A couple days went by, more ministry days, more hanging with the team, and I was hanging out on the roof. I finally had one of those surreal moments. I took in my surroundings, took in God's presence, and just started to write in my journal.
"The night is a dusty indigo
The lights of the city mix with the dirt of the earth and the smog in the air. It all fades into a muted indigo void of vibrancy, yet finally sinks into a a murky dark almost rich black. A smattering of pinpoints of dim light be-speckle the sky.
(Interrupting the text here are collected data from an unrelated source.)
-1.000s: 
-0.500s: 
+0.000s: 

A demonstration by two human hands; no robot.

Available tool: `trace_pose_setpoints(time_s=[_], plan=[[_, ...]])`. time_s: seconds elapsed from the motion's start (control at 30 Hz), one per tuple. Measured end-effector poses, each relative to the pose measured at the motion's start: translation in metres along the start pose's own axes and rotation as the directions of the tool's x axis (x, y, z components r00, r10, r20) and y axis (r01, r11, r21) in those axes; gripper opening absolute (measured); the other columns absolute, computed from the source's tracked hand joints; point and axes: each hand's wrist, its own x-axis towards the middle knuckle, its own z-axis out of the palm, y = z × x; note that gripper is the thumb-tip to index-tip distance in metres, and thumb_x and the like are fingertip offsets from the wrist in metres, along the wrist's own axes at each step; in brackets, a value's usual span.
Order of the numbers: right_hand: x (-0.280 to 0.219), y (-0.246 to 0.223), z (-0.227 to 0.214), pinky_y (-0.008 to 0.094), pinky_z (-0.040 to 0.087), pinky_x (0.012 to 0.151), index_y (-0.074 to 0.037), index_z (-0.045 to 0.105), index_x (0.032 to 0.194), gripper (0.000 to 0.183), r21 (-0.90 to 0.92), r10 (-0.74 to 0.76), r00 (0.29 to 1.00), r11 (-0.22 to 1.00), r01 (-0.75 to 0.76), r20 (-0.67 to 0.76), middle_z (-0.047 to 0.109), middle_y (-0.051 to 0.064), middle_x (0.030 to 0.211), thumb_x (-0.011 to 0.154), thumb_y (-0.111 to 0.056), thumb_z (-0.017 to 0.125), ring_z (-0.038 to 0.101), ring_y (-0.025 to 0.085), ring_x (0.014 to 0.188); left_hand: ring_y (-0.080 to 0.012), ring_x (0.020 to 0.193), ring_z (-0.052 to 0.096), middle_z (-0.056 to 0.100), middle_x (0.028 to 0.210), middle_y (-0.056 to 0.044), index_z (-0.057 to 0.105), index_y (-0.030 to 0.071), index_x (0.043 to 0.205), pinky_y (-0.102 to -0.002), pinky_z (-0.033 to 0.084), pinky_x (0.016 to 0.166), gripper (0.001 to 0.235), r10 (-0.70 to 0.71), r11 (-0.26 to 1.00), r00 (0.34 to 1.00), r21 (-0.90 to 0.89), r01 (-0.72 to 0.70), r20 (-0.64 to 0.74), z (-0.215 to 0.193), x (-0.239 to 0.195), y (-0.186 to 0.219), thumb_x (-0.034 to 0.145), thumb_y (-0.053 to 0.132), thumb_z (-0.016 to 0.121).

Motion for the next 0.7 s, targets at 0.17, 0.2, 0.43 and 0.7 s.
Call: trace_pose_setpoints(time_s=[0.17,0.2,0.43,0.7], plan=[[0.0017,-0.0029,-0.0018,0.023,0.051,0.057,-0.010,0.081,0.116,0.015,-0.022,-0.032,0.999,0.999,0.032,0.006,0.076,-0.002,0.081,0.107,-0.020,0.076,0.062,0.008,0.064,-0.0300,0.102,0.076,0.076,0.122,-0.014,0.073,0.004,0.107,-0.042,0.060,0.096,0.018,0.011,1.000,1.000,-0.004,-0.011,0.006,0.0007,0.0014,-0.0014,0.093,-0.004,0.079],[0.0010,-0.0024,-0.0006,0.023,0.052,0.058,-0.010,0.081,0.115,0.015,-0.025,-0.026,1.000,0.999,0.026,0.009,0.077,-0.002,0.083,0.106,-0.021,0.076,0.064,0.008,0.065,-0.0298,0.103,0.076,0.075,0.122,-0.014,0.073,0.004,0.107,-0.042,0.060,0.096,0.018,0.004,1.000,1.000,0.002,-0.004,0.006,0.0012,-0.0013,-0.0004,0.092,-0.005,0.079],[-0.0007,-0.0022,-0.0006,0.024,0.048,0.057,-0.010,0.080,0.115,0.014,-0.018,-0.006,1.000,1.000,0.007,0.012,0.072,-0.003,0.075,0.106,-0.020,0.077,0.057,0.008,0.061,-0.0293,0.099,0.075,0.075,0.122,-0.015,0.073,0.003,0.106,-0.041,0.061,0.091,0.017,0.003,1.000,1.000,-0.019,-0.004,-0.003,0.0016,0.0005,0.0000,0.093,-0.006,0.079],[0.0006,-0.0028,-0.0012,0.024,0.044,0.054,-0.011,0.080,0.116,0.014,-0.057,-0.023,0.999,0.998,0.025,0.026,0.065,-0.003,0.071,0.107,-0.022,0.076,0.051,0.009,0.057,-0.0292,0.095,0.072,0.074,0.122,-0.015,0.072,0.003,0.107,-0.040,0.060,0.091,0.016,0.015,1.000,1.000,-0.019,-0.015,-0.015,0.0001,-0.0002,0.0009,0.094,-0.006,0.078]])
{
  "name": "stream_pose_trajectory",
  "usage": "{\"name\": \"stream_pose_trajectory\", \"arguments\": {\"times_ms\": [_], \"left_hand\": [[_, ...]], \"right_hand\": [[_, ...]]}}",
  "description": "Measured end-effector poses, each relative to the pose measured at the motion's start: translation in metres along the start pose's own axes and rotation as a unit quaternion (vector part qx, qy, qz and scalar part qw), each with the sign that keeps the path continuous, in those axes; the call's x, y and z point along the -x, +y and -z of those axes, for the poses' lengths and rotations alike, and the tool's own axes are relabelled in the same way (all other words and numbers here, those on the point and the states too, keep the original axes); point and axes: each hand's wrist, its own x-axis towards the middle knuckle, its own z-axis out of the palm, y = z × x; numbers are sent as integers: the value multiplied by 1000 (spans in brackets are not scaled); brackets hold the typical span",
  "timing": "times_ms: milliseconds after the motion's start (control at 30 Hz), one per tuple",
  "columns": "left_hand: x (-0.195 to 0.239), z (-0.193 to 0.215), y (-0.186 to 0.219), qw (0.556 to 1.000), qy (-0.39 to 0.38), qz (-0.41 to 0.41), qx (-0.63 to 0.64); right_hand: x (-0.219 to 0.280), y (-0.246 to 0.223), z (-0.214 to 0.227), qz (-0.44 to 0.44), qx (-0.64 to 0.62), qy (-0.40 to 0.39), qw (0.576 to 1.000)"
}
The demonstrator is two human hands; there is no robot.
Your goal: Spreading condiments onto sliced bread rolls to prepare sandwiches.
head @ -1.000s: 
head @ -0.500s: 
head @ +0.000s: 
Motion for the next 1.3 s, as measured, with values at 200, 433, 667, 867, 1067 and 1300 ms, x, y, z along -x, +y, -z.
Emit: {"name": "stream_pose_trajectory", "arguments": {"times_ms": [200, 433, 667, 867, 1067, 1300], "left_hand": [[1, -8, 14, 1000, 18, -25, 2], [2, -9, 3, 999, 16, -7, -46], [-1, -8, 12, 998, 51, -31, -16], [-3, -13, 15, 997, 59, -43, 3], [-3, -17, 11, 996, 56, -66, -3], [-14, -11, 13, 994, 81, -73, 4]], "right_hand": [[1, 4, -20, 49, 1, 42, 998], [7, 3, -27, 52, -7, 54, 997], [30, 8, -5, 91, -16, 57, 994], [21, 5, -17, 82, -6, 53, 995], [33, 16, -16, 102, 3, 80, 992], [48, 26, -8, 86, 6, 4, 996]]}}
They still twinkle in spastic motions. The pathetic fallacy of my mind is complete. I long for clarity, yet I'm finding contentment. There's beauty in the night eclipsed by the sun. Somethings can only be exposed d by the darkness. Beauty unveiled.
I will wait."
I poured out my heart to God of all the things I wanted to know, all of the things I wanted revealed; himself, my future, my purpose in India, how to love like he loves.
I waited. He blessed me with contentment in reveling in the beauty of creation, and then reveling in the beauty of his command and view of pure religion as stated in James 1:27. Even if I wasn't sure of myself at the moment, I knew I was exactly where he wanted me to be and that was enough.
I hung out a bit longer, not wanting to leave the gift God had given me. In the midst of sitting and being he spoke. He told me my purpose, answered some of my questions and corrected some of my thinking in one swift deposit in my spirit.
He affirmed that my time here would be life changing, though not because I was India, but rather because of him. He would be the source of the changes, not what I experience, or see, or even do. He's placed me here, with my teammates, leaders, and just this community because of the questions it would cause me to ask him. I'll change because of the answers he'll give me.
Then linked with that was the question of purpose. He affirmed what I had heard at training camp, but of which I wasn't sure. My purpose was simply to seek him, delight in him, and in his word. It was because I sought him that I was here in the first place. Through seeking him, I'll be changed. Through seeking him, he'll pour out during ministry. Through seeking him, I'll delight in his commands. Through seeking him, he'll prepare me to be a witness here in India, back in the states, or anywhere else he leads me.
Given that deposit, I have a new found freedom and joy in what I do daily. Not only am I satisfied in obeying his commands, I rejoice.